Jacob Kulick is a multi-genre, Rock and Pop-leaning artist who is also a Producer. He has recently released the EP Everyone I Know Will Die via ENCI Records, an EP which has a challenging title that leads to some challenging content. The music is not challenging because it’s super-heavy in sound or theme, but because it asks audiences to think about their own lives and find their own answers. In the EP’s title track, Kulick takes on the realities we all face when it comes to death, and on other tracks, he also questions the past, present, and future that audiences have experienced or continue to seek out. Are we empathetic toward our past selves? Do we own our mistakes? What do we continue to aspire to? Does that involve human connection?

The test subject, in all songs, is Kulick himself, since he writes in an autobiographical way, hoping that others will, literally, reach out to him and share similar experiences.
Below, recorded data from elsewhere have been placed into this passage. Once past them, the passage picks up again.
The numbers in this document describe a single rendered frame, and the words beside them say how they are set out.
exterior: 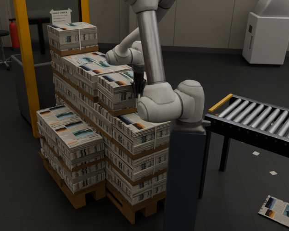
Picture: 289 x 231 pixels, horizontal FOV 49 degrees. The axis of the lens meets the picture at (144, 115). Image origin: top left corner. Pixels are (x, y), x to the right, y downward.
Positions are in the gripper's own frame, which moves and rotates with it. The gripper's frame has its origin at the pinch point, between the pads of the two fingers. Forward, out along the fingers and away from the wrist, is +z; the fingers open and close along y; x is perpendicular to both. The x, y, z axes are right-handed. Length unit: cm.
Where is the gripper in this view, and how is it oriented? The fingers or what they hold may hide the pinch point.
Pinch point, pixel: (138, 97)
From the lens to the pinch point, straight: 233.5
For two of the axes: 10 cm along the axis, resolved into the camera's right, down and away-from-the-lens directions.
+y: -8.1, 2.4, -5.3
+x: 5.8, 3.8, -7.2
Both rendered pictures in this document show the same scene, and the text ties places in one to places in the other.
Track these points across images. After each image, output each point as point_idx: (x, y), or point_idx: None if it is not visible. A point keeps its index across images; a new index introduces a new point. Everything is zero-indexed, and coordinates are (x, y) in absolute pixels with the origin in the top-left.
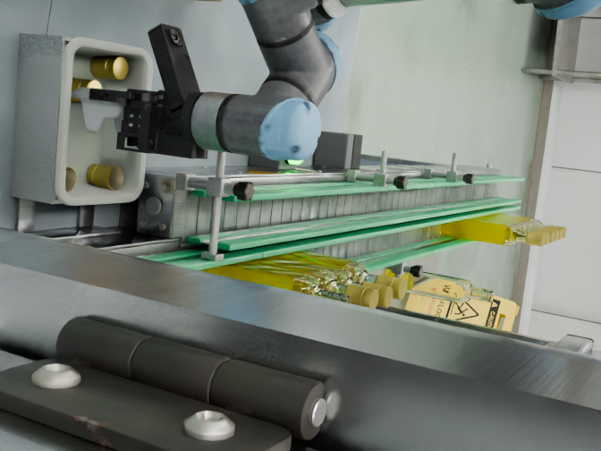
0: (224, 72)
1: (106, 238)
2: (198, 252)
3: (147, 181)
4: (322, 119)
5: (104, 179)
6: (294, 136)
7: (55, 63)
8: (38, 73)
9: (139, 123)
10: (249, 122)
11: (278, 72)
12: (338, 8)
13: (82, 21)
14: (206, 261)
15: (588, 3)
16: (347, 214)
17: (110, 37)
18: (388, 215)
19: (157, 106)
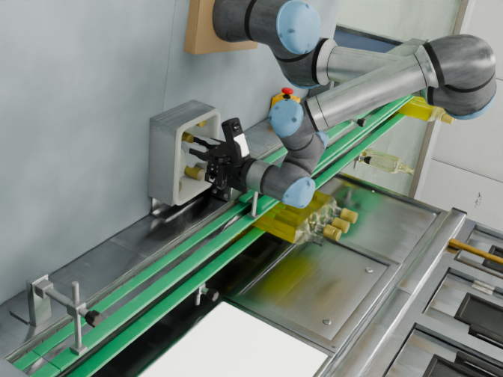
0: (256, 73)
1: (197, 207)
2: (244, 206)
3: None
4: None
5: (194, 176)
6: (301, 202)
7: (171, 139)
8: (161, 141)
9: (217, 172)
10: (278, 190)
11: (293, 157)
12: (328, 81)
13: (180, 93)
14: (250, 221)
15: (471, 117)
16: None
17: (194, 92)
18: (353, 124)
19: (227, 164)
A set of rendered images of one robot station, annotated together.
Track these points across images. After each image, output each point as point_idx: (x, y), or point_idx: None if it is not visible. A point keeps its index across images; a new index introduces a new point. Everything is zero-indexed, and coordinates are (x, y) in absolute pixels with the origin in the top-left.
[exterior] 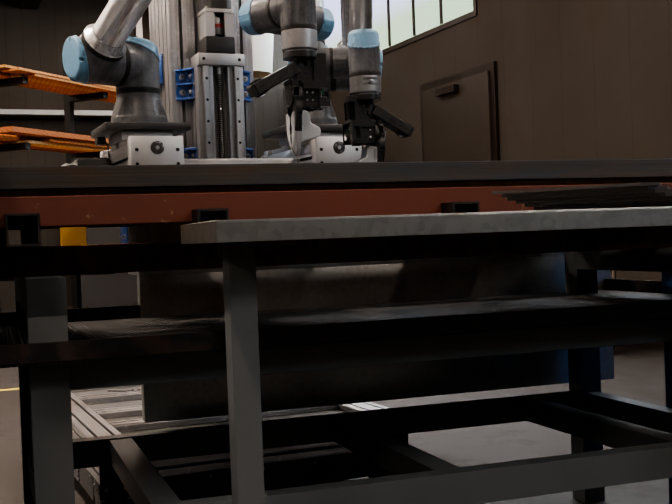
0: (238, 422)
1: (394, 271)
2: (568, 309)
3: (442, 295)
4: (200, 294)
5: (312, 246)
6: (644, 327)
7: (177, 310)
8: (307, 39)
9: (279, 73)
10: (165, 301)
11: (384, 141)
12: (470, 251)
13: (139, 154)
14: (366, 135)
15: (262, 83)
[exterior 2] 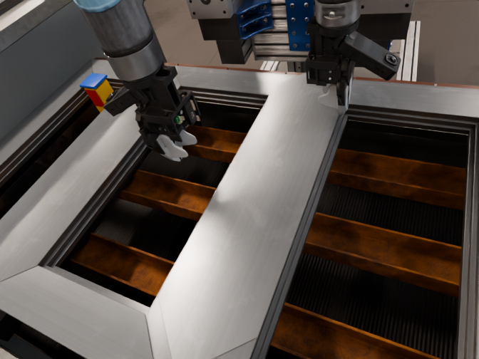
0: None
1: (390, 139)
2: None
3: (438, 163)
4: (234, 123)
5: (137, 290)
6: None
7: (222, 128)
8: (123, 72)
9: (120, 100)
10: (214, 122)
11: (343, 90)
12: (279, 353)
13: (193, 5)
14: (325, 76)
15: (110, 107)
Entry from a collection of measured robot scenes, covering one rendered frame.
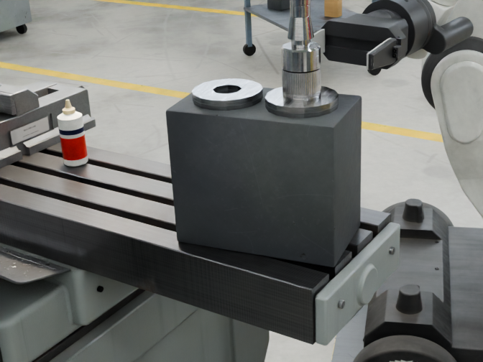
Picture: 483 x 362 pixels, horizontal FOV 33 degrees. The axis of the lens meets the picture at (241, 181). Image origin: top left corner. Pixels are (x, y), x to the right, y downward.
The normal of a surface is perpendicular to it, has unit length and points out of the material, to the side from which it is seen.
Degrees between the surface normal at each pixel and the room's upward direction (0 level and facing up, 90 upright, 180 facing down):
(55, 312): 90
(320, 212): 90
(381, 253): 90
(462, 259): 0
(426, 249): 0
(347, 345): 0
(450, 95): 90
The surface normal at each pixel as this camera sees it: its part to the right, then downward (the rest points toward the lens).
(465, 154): -0.12, 0.76
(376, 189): -0.05, -0.91
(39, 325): 0.84, 0.18
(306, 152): -0.39, 0.40
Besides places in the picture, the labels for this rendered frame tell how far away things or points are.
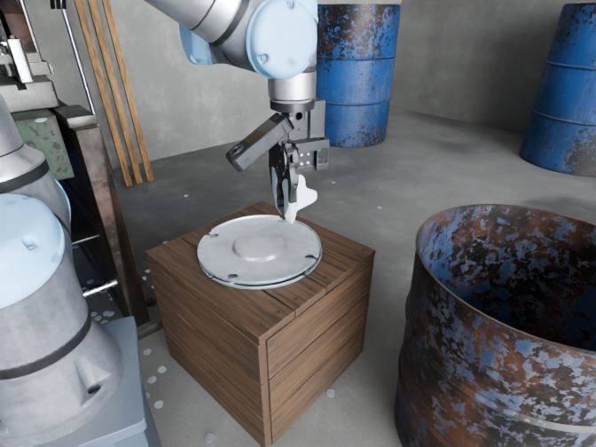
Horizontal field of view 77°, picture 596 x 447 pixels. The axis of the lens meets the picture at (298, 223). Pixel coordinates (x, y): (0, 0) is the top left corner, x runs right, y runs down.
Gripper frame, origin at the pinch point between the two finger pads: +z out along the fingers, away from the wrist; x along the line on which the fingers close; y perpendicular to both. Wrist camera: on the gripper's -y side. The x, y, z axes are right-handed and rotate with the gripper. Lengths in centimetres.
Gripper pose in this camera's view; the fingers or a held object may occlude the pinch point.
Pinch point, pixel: (283, 213)
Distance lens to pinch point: 68.9
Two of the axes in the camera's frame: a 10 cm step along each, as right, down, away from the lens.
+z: 0.1, 8.7, 5.0
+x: -4.3, -4.5, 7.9
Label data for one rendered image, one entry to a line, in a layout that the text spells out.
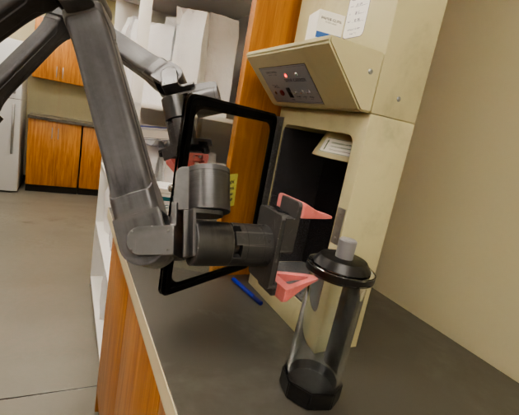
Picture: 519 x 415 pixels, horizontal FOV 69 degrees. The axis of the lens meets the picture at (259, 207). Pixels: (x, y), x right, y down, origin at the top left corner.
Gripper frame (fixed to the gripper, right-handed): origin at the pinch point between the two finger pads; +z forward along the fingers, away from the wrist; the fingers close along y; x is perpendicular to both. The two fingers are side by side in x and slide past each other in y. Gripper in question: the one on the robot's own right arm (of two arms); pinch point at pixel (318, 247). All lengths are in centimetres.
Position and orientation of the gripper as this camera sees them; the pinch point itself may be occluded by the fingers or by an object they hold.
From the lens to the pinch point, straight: 56.8
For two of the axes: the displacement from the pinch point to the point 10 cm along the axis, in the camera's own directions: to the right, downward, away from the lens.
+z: 8.8, 0.8, 4.6
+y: 1.8, -9.6, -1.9
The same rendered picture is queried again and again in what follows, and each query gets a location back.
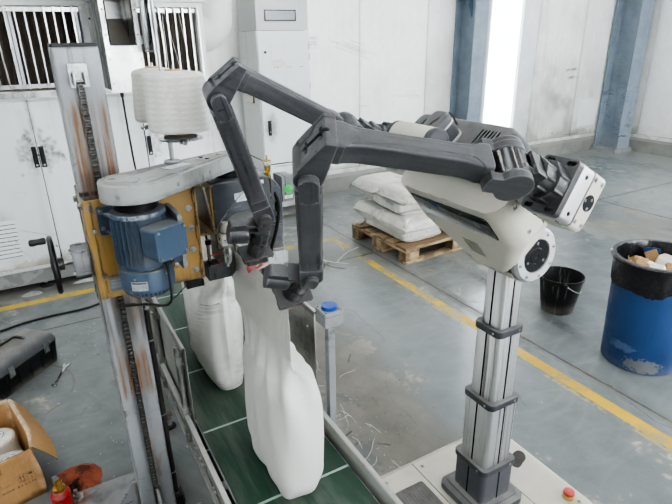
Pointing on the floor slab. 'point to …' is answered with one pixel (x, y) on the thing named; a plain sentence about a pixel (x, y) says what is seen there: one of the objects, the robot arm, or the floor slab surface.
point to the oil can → (60, 492)
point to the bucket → (560, 289)
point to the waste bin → (639, 311)
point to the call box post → (330, 373)
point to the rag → (81, 476)
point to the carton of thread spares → (24, 463)
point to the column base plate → (113, 492)
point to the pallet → (408, 252)
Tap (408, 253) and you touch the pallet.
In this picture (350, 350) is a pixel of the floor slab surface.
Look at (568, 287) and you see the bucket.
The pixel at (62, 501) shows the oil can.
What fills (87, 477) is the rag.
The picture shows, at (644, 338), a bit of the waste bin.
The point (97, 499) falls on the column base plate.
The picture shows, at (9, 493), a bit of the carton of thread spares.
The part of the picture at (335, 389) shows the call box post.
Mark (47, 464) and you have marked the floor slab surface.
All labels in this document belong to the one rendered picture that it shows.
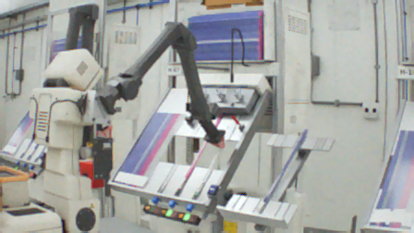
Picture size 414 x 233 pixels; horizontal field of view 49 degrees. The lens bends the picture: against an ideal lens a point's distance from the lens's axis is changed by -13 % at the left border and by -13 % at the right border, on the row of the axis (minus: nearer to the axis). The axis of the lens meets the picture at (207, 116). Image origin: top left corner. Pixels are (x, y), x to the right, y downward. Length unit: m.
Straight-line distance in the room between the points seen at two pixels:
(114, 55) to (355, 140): 1.97
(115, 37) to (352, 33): 1.85
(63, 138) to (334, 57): 2.68
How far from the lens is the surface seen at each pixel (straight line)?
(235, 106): 2.56
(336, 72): 4.07
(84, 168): 3.15
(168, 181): 2.53
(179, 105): 2.89
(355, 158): 4.03
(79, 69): 1.91
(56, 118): 1.85
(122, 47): 3.81
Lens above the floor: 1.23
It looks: 3 degrees down
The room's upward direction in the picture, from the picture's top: 1 degrees clockwise
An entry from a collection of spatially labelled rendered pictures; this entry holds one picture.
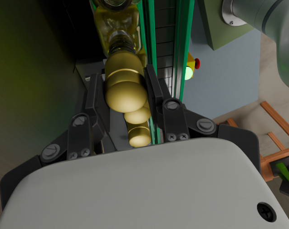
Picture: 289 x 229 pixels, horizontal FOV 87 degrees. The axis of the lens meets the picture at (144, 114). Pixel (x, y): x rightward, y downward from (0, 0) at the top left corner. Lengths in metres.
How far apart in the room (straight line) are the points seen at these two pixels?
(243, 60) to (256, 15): 0.44
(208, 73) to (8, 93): 0.91
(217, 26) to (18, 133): 0.74
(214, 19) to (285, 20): 0.26
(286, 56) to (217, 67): 0.49
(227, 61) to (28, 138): 0.95
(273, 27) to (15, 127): 0.61
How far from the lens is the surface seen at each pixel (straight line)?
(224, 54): 0.96
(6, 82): 0.21
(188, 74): 0.57
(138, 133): 0.22
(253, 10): 0.66
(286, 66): 0.54
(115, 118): 0.61
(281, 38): 0.57
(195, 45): 0.85
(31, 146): 0.21
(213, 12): 0.74
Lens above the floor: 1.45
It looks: 41 degrees down
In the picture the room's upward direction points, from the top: 169 degrees clockwise
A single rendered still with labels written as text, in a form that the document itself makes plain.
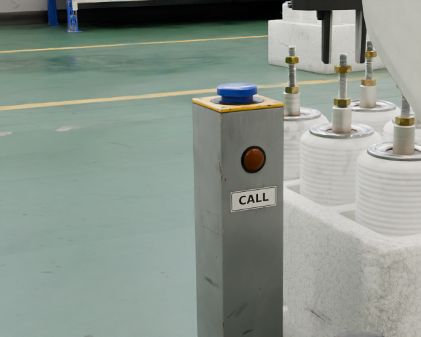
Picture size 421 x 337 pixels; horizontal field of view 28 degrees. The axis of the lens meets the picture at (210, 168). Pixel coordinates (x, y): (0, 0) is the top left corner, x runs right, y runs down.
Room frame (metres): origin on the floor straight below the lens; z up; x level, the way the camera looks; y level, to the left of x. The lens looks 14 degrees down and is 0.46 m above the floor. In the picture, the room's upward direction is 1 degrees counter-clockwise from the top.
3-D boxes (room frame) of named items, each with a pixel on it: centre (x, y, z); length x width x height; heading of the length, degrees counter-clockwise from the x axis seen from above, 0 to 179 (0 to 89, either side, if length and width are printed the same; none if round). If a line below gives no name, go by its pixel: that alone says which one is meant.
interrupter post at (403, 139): (0.85, -0.20, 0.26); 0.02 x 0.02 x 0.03
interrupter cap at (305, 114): (1.07, -0.11, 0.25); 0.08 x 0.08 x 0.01
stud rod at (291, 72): (1.07, -0.11, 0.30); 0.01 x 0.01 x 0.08
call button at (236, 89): (0.82, -0.03, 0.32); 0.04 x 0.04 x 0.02
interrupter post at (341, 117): (0.96, -0.15, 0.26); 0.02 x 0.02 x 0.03
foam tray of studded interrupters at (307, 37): (3.43, -0.51, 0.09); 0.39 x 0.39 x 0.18; 30
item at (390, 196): (0.85, -0.20, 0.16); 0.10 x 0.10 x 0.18
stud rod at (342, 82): (0.96, -0.15, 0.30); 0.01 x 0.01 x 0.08
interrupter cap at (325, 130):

This EP arose from a specific time in Kulick’s life when his girlfriend, the musician April Rose Gabrielli, was diagnosed with epilepsy and had prolonged hospital stays, forcing him to think about the bigger issues in his life. Realizing how important that process is, he brought it to audiences on the new EP. I spoke with Kulick about working as a Producer, how he sees social media in relationship to his music, and the ways in which some of these new songs connect with his personal experiences.

Hannah Means-Shannon: As a Producer, do you work with artists even if they are coming in from very different sound directions from what you usually work with?

Jacob Kulick: I’ll be honest with them if I think it’s something that I don’t think I can do. I wouldn’t be doing Dub Step. I do pretty much everything, though, including Rock and Pop. Pop is something I’m very comfortable with, and I’ve done Rap and Hip-Hop before as well. I can also do any skill level in terms of the artist. I’m Producing this band called Awakening Autumn and they are 18 years old. They send me what they can record and then I beef it up. They are very experimental Rock and I’ve never worked with anyone like them before.

HMS: I’m sure that your knowledge and experience in music is useful to them, beyond just your formal training as a Producer.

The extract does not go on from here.